「将来の夢は?」
子どもの頃によくこのような質問を投げかけられたことだろう。
大人になった今でも、「何かやりたいことあるの?」と尋ねられる機会がある。
何の変哲もないような質問に思えるが、先日上司からやりたいことを問われた私は咄嗟に言葉が出なかった。
なぜなら私自身もそのやりたいこととやらを知りたいからだ。
子どもの頃は皆後先何も考えずに、「お花屋さんになりたい」「パン屋さんになりたい」「仮面ライダーになりたい」「大きくなったら○○くんのお嫁さんになるの〜」とあれこれ言うことができた。
では大人になった今は?
大人になってから「仮面ライダーになりたい」「○○くんのお嫁さん」なんて言うものなら、非現実すぎて笑われるのがオチだ(叶う確率が全くないわけではないが)。
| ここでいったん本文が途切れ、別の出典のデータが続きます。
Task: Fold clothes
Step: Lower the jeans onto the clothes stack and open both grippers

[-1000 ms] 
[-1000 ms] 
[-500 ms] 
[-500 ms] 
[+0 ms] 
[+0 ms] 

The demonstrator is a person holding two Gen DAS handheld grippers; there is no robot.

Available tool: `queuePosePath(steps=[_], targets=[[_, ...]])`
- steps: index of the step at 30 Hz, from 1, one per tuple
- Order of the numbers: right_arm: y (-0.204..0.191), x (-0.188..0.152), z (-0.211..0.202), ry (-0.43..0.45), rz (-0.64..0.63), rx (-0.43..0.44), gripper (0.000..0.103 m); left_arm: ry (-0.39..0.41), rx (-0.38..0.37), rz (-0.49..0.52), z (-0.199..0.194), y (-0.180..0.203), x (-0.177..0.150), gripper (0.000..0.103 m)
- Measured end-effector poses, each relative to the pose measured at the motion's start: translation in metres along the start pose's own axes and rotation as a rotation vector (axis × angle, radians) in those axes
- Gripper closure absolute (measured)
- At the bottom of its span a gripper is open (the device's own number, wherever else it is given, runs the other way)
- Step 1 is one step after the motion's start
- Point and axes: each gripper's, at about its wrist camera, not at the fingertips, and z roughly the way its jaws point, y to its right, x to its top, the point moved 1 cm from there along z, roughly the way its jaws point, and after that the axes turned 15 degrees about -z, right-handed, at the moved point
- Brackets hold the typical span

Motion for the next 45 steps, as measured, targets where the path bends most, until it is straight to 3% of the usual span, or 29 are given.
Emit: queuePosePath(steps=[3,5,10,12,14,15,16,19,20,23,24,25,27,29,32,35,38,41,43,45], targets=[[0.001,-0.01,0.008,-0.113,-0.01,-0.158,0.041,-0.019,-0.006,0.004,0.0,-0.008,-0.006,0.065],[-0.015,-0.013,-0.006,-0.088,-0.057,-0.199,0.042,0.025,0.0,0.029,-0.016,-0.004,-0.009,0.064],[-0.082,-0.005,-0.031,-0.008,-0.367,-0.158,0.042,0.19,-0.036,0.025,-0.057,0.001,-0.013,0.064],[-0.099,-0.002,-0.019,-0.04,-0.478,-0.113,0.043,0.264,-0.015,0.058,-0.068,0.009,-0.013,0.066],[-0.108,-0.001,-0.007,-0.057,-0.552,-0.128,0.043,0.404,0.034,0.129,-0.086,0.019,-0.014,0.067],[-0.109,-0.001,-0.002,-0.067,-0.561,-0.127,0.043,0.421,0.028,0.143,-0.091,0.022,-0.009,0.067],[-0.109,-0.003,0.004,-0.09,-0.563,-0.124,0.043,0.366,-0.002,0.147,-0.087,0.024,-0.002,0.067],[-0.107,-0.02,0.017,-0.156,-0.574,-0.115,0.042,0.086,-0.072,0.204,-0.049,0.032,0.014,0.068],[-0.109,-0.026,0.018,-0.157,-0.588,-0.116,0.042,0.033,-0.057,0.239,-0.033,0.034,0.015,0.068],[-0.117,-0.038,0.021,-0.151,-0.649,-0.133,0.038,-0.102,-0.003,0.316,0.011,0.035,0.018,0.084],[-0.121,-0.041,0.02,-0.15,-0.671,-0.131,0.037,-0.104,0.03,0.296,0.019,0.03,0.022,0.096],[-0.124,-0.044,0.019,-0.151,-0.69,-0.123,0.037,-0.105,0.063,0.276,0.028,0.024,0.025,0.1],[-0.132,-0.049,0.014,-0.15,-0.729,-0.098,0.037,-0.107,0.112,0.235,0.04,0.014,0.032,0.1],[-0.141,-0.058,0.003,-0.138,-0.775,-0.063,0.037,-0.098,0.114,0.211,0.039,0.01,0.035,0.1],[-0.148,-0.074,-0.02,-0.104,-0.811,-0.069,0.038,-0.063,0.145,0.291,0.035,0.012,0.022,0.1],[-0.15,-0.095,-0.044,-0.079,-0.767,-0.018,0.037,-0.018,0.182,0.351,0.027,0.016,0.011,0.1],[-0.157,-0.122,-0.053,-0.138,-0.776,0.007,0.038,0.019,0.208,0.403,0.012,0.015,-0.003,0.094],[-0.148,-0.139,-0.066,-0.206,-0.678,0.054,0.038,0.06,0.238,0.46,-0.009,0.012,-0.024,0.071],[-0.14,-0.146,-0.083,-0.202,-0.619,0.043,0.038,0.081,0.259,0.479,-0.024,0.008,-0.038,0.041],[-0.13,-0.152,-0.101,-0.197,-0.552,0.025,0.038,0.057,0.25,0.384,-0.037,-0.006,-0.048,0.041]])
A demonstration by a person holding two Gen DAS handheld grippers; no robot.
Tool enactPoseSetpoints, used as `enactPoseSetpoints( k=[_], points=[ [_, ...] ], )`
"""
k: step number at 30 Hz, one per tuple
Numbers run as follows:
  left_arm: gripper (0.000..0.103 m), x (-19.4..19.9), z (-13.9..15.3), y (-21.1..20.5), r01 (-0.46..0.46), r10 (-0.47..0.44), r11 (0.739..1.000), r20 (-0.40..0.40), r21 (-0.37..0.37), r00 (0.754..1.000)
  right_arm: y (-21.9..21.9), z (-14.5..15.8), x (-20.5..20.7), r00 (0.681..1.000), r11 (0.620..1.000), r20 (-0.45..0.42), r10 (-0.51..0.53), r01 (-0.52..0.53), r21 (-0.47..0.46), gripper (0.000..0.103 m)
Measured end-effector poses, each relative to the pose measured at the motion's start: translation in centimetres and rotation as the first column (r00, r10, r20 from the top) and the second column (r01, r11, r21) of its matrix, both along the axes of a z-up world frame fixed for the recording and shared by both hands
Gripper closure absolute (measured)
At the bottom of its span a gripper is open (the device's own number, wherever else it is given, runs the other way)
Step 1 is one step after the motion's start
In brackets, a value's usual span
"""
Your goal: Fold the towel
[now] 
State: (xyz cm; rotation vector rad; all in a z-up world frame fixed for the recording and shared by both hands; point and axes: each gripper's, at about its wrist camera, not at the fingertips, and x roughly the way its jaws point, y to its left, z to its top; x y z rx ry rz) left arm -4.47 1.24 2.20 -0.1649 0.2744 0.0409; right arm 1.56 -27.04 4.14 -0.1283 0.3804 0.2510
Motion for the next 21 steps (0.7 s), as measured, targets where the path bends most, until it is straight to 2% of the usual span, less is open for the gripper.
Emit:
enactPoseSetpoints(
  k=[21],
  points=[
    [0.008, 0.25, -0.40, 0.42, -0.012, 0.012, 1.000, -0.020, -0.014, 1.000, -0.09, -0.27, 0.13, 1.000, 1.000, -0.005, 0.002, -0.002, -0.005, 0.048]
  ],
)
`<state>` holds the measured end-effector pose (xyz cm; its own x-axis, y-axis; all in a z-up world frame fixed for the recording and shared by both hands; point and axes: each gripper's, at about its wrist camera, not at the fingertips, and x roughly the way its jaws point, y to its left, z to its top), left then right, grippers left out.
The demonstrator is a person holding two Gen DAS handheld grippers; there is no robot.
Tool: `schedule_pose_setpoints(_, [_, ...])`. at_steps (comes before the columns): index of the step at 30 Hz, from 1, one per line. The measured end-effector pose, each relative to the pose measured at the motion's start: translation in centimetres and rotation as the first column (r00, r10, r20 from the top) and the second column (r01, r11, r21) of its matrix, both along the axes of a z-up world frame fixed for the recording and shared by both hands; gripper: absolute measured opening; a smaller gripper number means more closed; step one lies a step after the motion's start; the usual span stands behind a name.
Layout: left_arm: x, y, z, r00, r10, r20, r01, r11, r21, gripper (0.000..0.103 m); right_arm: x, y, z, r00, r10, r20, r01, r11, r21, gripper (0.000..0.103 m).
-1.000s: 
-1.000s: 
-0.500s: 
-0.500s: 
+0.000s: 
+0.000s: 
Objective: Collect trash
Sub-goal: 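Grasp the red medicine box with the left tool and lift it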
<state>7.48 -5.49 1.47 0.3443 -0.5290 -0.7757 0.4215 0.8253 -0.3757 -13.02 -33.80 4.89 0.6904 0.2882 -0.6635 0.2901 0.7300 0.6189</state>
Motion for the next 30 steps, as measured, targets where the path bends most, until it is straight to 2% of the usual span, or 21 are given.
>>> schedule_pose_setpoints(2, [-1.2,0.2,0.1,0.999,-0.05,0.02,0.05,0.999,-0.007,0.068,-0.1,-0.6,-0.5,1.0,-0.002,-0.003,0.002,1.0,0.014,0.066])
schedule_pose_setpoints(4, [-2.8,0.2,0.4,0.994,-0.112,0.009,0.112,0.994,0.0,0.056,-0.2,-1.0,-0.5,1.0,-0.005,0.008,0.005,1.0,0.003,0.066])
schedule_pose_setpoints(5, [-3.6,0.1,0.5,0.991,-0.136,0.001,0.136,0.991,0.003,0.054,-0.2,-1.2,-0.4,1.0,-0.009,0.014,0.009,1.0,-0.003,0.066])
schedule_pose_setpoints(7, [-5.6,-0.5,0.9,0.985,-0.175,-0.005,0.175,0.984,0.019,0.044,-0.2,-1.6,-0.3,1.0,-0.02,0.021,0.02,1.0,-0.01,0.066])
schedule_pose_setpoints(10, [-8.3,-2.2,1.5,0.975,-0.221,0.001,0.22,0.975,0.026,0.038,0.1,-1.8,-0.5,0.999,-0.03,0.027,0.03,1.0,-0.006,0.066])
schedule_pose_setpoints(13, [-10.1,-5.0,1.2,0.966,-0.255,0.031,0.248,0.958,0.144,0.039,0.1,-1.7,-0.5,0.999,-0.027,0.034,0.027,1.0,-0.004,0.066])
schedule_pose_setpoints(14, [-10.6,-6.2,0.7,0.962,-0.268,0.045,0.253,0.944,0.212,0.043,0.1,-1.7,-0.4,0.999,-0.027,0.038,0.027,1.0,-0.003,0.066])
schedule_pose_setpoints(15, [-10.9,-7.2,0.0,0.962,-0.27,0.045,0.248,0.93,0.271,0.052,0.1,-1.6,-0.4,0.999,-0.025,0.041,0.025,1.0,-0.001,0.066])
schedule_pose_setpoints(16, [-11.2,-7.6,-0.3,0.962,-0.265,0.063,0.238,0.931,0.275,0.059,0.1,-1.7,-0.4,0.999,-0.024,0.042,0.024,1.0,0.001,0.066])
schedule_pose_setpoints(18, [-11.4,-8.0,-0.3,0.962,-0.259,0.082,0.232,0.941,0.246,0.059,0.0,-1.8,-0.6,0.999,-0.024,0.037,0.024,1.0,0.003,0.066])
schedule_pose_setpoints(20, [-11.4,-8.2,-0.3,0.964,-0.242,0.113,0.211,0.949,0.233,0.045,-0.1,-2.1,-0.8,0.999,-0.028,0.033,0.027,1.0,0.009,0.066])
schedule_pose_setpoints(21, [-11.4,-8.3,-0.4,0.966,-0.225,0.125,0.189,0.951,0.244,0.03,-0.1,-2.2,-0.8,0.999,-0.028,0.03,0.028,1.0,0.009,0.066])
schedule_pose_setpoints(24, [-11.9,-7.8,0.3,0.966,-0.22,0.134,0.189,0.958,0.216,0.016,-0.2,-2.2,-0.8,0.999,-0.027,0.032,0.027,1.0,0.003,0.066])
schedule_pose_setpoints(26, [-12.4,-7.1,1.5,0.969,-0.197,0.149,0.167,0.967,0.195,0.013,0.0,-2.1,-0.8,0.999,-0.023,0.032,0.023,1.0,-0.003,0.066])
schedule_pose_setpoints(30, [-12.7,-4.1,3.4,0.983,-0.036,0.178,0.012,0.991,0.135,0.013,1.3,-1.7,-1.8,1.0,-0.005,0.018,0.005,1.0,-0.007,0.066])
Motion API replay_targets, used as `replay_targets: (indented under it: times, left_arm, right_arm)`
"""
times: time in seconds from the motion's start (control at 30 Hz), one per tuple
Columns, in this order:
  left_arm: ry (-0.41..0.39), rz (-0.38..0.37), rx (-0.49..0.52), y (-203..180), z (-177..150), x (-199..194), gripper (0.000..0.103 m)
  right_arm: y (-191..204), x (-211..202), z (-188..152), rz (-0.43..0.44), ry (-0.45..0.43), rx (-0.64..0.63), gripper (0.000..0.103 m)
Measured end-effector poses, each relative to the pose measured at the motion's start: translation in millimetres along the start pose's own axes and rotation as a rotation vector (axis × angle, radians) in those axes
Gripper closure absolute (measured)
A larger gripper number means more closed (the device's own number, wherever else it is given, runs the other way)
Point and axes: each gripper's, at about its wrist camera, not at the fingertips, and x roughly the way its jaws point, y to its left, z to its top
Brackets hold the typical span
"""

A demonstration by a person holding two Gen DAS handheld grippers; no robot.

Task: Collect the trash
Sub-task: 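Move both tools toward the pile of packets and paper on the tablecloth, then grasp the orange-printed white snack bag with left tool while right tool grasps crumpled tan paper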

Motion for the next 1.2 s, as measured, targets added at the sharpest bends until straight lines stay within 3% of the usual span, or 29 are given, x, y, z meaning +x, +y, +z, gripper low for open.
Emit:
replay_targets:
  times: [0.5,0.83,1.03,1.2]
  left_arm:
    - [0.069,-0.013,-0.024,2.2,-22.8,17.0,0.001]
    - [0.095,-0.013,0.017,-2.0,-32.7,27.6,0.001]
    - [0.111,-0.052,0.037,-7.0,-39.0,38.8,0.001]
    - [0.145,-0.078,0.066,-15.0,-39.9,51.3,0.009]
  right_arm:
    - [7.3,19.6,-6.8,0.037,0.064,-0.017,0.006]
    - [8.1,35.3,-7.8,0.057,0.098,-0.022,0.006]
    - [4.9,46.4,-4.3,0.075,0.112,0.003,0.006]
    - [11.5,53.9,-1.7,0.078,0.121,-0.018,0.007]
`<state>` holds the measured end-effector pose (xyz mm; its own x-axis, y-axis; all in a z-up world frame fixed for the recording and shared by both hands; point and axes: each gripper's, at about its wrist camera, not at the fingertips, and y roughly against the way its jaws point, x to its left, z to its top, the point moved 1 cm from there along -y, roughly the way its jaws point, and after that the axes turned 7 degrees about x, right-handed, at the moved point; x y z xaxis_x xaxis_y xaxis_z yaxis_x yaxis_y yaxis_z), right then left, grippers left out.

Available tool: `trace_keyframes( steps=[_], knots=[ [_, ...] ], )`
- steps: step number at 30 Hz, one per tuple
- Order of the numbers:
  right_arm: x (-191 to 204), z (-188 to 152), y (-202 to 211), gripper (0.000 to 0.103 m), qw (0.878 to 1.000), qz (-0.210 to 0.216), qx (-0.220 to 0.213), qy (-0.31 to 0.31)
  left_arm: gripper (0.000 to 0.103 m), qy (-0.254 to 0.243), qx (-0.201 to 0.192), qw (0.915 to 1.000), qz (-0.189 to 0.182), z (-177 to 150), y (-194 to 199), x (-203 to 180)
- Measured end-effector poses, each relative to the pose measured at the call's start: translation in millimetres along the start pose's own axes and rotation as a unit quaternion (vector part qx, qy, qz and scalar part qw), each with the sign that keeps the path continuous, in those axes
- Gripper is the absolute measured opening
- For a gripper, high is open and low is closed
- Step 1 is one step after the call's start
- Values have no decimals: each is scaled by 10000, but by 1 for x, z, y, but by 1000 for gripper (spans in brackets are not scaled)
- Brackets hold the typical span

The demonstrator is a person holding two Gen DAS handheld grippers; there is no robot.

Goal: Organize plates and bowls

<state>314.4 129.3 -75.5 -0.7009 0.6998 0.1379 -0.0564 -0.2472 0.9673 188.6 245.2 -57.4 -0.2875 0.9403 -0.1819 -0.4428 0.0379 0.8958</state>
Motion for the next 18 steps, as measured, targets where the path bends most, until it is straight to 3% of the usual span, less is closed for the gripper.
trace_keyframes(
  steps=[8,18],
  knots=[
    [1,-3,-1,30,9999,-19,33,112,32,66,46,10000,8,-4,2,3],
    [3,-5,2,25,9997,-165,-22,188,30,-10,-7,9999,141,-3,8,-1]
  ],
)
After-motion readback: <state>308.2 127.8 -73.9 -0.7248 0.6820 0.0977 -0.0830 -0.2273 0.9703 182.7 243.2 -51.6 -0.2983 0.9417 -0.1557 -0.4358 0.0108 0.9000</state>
大人になって現実的にこれがやりたい!と思えるようなことがあるのだろうか。みんなが皆夢ややりたいことを持っているのだろうか。
「うーん………具体的にこれがやりたい!ってことは正直思いつかなくて…何がやりたいんでしょうね。今はただ目の前の仕事をやっていく、本当にただそれだけです。自分に何が向いているとか向いていないとか、得意なことも苦手なことも私にはわかりません」
こう答えるしかなかった。
続けて、
「でも、私の周りの人たち(今の職場の先輩方)はみんな優しく接してくださるので、その人たちには迷惑をかけたくないなとは思っています」
これが現状伝えられるところでの本音だ。
本当は「近い将来こんな仕事をして、10年後にはこうなっていたい、だからそのために今はこの仕事をして経験を積んでスキルを磨いて…」とか言えたら良かったのだろう。
あの時の私は嘘でもこのようなことは言えなかった。
そもそも、我々は子どもの頃から
「夢を持ちなさい」「目標に向かって努力しなさい」
などと言われてきたが、夢や目標ってそんなに持たなくてはダメなのだろうか?
もちろん、夢や目標があること、そしてそれに向かって努力をすることは素晴らしいことだとと思うし、それが実現された時や達成出来た時の喜びや感動は計り知れないのも知っている。
でも、夢や目標は必ずしも叶うものではないのも現実としてある。その時人は大きな苦しみや挫折を経験することとなる。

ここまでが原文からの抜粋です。